#### Assigned task
Say how many lines in the listing contain the string "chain", giving the number alone.

#### Stored data
Segment Open
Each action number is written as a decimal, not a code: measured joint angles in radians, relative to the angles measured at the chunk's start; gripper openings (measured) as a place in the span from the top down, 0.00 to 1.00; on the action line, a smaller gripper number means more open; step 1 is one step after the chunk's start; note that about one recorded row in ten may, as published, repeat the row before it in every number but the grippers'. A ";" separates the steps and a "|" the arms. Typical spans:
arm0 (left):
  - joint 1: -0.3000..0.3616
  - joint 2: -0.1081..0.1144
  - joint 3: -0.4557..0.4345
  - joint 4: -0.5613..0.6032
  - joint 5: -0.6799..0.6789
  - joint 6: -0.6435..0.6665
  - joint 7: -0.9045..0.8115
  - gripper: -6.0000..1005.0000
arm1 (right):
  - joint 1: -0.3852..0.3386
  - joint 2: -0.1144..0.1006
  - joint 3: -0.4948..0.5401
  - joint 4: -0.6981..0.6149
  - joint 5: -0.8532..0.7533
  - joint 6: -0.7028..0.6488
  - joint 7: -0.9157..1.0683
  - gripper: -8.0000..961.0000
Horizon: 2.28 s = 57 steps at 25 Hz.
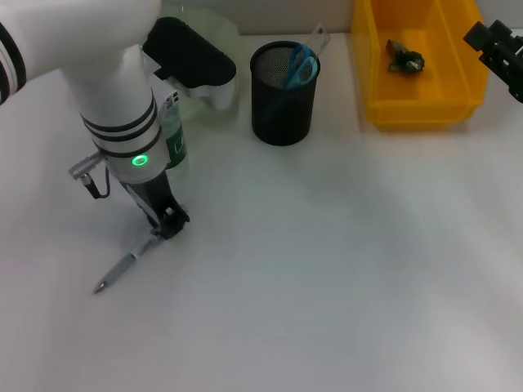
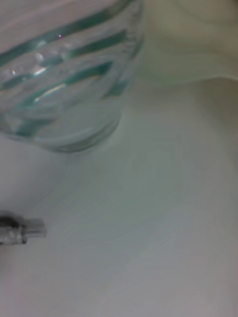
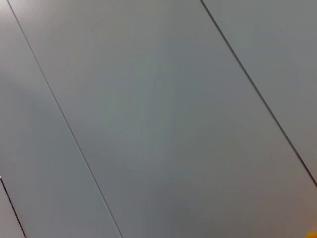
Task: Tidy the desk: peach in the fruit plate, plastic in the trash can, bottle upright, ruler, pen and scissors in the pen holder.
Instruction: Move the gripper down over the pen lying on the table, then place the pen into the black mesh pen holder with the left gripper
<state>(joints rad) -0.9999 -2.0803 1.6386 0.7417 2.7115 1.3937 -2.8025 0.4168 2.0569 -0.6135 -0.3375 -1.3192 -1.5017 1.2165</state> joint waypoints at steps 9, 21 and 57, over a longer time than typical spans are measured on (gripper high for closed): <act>-0.002 0.000 -0.005 0.005 0.006 -0.001 0.000 0.80 | 0.006 -0.002 0.000 0.000 0.000 0.012 0.000 0.32; 0.035 0.002 -0.048 0.187 0.005 0.013 -0.010 0.80 | -0.013 -0.003 0.070 0.001 0.000 0.020 0.000 0.32; 0.501 0.001 0.029 0.375 -1.412 -0.767 1.102 0.79 | -0.098 0.020 0.107 0.001 -0.004 -0.029 0.022 0.32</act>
<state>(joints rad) -0.4985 -2.0794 1.6680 1.1171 1.2996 0.6264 -1.7004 0.3191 2.0765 -0.5069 -0.3361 -1.3236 -1.5309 1.2380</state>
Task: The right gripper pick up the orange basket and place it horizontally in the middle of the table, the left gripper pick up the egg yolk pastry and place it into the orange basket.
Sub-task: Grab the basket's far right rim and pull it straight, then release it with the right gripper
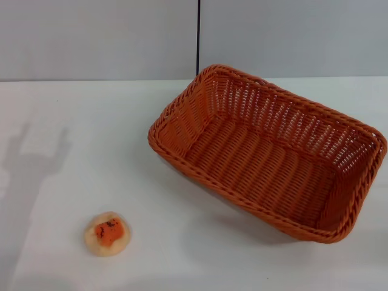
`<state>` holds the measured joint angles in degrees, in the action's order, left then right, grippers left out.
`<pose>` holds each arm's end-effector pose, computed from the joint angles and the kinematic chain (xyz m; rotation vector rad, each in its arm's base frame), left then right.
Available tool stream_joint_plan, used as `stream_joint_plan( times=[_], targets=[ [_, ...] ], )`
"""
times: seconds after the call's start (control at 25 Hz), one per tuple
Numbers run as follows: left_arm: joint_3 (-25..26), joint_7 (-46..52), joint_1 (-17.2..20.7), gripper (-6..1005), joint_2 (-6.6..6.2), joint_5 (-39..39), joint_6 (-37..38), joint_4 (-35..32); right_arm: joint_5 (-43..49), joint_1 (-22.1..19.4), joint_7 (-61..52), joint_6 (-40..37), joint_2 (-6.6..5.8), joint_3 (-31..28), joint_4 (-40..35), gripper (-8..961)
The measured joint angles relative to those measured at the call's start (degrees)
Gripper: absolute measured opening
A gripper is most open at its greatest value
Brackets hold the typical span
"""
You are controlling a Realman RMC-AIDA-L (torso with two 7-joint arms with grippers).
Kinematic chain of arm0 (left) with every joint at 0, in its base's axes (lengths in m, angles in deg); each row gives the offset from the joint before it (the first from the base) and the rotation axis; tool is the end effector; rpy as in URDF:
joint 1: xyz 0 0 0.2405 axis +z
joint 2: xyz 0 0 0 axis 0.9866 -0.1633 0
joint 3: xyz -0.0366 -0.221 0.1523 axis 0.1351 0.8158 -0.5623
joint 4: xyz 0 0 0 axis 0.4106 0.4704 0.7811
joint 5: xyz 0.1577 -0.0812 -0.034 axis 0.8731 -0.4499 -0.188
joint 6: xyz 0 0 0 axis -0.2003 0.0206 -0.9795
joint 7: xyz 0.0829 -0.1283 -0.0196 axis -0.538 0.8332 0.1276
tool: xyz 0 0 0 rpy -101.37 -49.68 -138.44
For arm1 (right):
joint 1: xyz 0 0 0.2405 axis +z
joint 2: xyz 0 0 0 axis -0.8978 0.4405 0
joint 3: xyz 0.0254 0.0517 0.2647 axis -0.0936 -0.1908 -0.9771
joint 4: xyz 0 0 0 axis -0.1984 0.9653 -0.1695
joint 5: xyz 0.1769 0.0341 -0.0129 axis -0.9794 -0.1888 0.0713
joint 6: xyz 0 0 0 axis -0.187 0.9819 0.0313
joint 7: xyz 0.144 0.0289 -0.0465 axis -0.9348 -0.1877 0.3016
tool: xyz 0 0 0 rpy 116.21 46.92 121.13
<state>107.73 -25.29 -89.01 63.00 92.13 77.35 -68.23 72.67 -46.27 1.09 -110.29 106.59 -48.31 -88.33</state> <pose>-0.2985 0.2108 0.0394 -1.3494 -0.2986 -1.1932 0.3487 0.2572 0.0917 -1.0985 0.5279 1.1787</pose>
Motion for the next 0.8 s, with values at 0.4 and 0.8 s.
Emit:
stream_joint_plan(
  times=[0.4,0.8],
  targets=[
    [-2.7,0.4,0.1,797,-0.08,0.6,0.9,0.0,7.5,-0.4,-3.6,-2.1,-0.30,7.8,-8.6,446],
    [-6.3,0.5,0.0,797,-0.23,0.7,0.1,-1.6,27.5,1.0,-43.3,-4.3,-2.21,11.4,-42.8,448]
  ],
)
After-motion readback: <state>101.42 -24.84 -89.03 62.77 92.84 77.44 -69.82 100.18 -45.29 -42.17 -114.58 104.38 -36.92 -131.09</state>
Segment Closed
#### Answer box
2